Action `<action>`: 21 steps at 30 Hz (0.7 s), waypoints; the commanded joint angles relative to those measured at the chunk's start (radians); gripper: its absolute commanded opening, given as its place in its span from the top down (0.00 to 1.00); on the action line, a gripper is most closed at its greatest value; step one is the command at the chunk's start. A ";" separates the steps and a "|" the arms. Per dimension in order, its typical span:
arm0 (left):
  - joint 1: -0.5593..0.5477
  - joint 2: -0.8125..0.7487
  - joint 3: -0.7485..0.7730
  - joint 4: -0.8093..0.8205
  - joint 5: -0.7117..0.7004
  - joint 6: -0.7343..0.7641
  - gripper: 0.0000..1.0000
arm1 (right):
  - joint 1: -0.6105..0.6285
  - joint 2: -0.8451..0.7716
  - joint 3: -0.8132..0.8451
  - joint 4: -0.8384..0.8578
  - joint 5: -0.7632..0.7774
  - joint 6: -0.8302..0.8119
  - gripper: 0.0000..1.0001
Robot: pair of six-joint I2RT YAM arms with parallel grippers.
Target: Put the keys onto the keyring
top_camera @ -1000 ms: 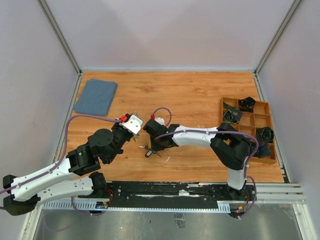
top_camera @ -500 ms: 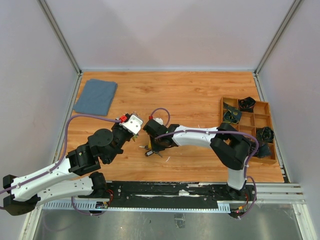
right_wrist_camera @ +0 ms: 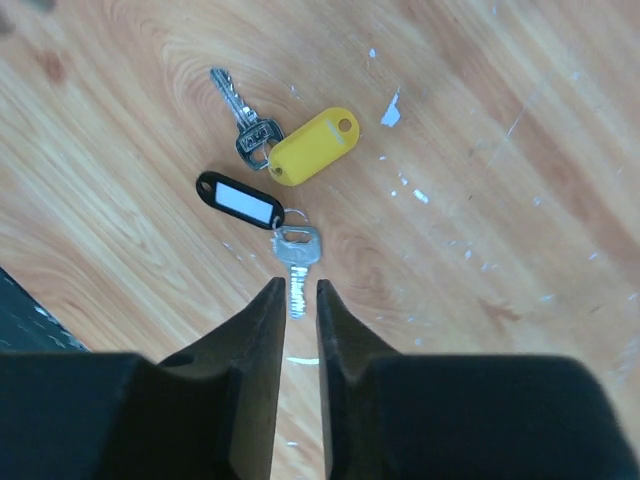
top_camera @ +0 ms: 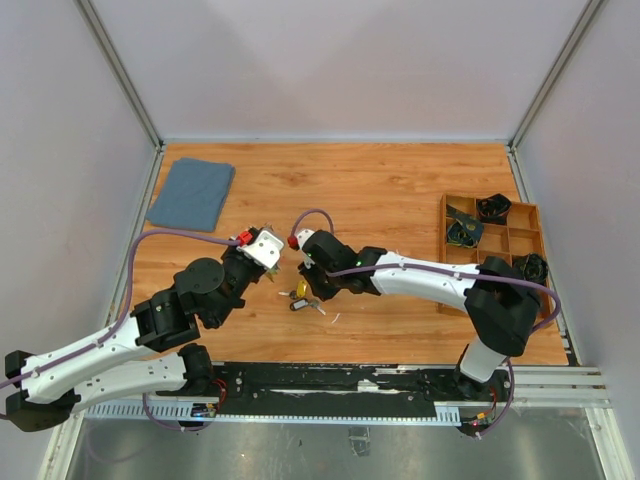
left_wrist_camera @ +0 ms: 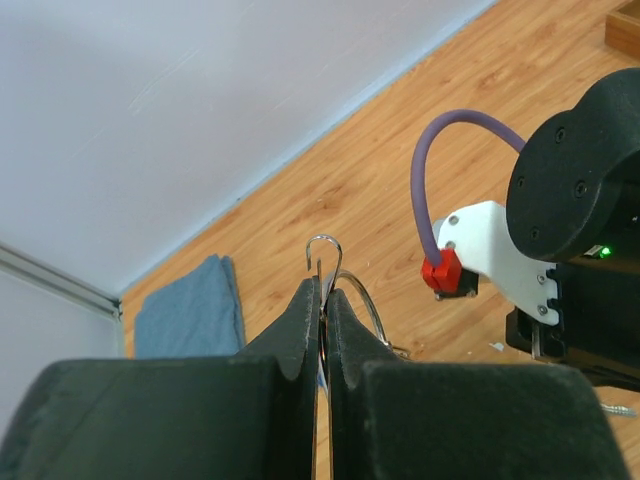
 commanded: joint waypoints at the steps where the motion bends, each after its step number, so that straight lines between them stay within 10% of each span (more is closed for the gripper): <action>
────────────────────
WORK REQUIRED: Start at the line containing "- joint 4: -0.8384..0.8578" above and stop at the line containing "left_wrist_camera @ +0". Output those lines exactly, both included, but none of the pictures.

RESPONSE TO THE TASK:
  - joint 4: -0.8384..0.8578
  - joint 5: -0.7632..0.7774
  - joint 6: -0.8302..0.8119
  - gripper: 0.0000..1.0001
Robot: pair of six-joint I2RT YAM arms with parallel grippers.
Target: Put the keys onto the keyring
top_camera @ -1000 ms: 
top_camera @ -500 ms: 
right_wrist_camera @ +0 ms: 
top_camera @ +0 ms: 
left_wrist_camera @ +0 ms: 

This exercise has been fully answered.